§ **To do**: Restate word for word the lines of the records below, starting at the line that contains "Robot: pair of" and ending at the line that contains "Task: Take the", with both of those lines included and nothing else.

§ **Data shown**:
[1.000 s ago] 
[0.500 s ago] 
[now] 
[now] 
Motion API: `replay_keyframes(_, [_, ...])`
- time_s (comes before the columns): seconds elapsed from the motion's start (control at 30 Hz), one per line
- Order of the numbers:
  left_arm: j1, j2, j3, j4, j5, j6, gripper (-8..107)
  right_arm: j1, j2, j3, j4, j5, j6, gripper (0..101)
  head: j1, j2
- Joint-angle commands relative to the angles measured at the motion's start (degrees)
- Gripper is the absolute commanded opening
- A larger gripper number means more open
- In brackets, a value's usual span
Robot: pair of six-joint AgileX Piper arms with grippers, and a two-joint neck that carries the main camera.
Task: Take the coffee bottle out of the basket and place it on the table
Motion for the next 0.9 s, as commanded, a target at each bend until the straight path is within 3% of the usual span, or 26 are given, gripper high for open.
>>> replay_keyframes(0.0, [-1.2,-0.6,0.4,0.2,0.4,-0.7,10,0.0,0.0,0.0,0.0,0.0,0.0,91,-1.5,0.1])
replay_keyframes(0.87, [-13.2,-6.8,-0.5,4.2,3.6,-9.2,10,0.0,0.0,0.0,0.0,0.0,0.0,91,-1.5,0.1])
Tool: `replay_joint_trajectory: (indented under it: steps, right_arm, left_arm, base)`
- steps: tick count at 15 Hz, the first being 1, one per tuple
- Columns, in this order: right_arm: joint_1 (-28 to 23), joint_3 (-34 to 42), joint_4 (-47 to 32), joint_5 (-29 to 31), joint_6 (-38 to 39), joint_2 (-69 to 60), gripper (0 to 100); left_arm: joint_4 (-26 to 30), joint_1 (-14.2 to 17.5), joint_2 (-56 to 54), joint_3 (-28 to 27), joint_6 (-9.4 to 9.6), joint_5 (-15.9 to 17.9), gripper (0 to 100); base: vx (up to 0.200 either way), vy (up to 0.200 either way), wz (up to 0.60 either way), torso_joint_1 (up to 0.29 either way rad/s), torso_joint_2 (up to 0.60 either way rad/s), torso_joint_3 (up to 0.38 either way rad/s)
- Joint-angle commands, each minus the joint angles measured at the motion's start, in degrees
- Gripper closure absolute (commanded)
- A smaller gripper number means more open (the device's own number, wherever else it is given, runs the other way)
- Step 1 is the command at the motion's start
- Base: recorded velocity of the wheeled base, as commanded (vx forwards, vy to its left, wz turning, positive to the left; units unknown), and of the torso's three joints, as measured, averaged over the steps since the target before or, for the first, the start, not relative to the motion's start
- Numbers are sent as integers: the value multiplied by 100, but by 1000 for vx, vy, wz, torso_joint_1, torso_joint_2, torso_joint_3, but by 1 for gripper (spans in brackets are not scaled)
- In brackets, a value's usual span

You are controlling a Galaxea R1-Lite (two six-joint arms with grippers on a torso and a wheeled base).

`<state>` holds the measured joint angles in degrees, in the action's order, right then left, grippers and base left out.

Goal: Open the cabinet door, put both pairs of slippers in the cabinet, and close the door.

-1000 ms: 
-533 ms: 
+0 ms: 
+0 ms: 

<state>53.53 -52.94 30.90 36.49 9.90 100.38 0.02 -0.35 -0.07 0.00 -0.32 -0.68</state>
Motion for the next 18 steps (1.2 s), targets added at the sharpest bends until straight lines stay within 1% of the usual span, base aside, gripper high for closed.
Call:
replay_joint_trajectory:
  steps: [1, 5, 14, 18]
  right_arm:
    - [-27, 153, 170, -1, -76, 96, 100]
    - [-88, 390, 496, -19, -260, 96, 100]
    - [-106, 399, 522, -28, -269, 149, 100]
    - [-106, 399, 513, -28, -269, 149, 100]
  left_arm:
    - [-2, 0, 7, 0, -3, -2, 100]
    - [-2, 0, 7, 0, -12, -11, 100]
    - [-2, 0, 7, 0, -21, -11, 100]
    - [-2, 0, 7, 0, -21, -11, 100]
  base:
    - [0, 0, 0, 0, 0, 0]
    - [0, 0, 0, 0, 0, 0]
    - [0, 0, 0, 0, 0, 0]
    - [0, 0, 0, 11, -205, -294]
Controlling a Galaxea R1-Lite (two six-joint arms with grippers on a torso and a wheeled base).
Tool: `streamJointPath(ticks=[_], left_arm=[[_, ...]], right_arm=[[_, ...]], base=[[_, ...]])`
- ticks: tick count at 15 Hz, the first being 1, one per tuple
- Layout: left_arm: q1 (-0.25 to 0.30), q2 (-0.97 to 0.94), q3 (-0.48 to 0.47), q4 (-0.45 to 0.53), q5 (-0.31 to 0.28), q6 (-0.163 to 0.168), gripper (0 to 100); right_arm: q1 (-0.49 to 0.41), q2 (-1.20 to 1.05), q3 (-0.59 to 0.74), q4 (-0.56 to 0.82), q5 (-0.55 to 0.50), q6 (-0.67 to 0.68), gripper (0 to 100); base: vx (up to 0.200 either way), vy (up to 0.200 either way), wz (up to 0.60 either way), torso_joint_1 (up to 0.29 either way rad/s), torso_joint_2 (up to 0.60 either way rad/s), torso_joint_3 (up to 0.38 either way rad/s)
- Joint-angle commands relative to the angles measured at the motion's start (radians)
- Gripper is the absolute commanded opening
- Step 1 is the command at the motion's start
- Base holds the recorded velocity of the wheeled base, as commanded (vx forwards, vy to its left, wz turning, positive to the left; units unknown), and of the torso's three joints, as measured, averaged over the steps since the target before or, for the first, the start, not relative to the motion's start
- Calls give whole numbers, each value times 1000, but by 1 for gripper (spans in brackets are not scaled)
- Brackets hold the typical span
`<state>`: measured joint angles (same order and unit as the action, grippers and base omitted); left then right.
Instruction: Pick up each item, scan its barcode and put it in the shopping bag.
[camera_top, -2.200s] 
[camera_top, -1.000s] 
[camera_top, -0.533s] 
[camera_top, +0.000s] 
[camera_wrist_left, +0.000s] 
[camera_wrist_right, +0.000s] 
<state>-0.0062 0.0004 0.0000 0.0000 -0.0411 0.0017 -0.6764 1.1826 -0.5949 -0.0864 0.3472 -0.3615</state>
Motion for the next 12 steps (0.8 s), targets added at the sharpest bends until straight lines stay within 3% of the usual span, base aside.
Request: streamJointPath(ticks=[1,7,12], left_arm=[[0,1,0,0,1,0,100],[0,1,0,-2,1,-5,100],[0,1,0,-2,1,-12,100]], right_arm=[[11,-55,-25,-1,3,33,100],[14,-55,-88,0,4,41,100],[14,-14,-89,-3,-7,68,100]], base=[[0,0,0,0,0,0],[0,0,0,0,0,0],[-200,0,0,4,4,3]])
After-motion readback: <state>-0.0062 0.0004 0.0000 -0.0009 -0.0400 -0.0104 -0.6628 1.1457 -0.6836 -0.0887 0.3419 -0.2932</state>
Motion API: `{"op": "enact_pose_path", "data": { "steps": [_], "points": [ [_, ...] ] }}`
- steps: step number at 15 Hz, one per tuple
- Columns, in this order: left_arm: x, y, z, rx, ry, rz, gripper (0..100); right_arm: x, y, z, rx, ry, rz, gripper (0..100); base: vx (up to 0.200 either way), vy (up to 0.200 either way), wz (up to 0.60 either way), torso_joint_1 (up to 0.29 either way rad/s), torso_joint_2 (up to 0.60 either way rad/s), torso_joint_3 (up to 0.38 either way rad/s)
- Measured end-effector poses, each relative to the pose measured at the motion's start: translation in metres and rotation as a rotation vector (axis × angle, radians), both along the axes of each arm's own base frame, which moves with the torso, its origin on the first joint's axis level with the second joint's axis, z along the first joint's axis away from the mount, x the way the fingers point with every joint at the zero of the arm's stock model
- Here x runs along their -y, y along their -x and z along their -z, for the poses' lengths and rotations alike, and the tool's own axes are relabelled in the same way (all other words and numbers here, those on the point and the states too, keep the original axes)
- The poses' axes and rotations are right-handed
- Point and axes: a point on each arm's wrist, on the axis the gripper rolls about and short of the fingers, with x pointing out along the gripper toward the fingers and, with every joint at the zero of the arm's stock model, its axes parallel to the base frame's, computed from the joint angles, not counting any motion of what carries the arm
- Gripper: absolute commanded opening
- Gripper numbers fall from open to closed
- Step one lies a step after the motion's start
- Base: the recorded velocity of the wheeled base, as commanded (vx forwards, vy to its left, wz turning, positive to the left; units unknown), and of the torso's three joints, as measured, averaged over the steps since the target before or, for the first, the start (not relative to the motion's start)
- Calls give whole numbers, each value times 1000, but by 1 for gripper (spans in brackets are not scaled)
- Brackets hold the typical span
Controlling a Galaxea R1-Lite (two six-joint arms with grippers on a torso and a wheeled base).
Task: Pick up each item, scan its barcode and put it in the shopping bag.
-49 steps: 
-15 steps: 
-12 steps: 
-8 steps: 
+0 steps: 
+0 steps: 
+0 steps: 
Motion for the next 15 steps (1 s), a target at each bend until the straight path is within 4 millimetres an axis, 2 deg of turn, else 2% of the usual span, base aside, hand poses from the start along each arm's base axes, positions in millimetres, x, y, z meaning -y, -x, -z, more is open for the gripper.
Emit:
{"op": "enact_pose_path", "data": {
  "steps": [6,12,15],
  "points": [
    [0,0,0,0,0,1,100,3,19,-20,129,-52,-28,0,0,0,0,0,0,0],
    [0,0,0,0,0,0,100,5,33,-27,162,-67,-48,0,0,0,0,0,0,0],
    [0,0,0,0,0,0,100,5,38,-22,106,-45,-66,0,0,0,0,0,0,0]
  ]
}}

§ **Task response**:
Robot: pair of six-joint AgileX Piper arms with grippers, and a two-joint neck that carries the main camera.
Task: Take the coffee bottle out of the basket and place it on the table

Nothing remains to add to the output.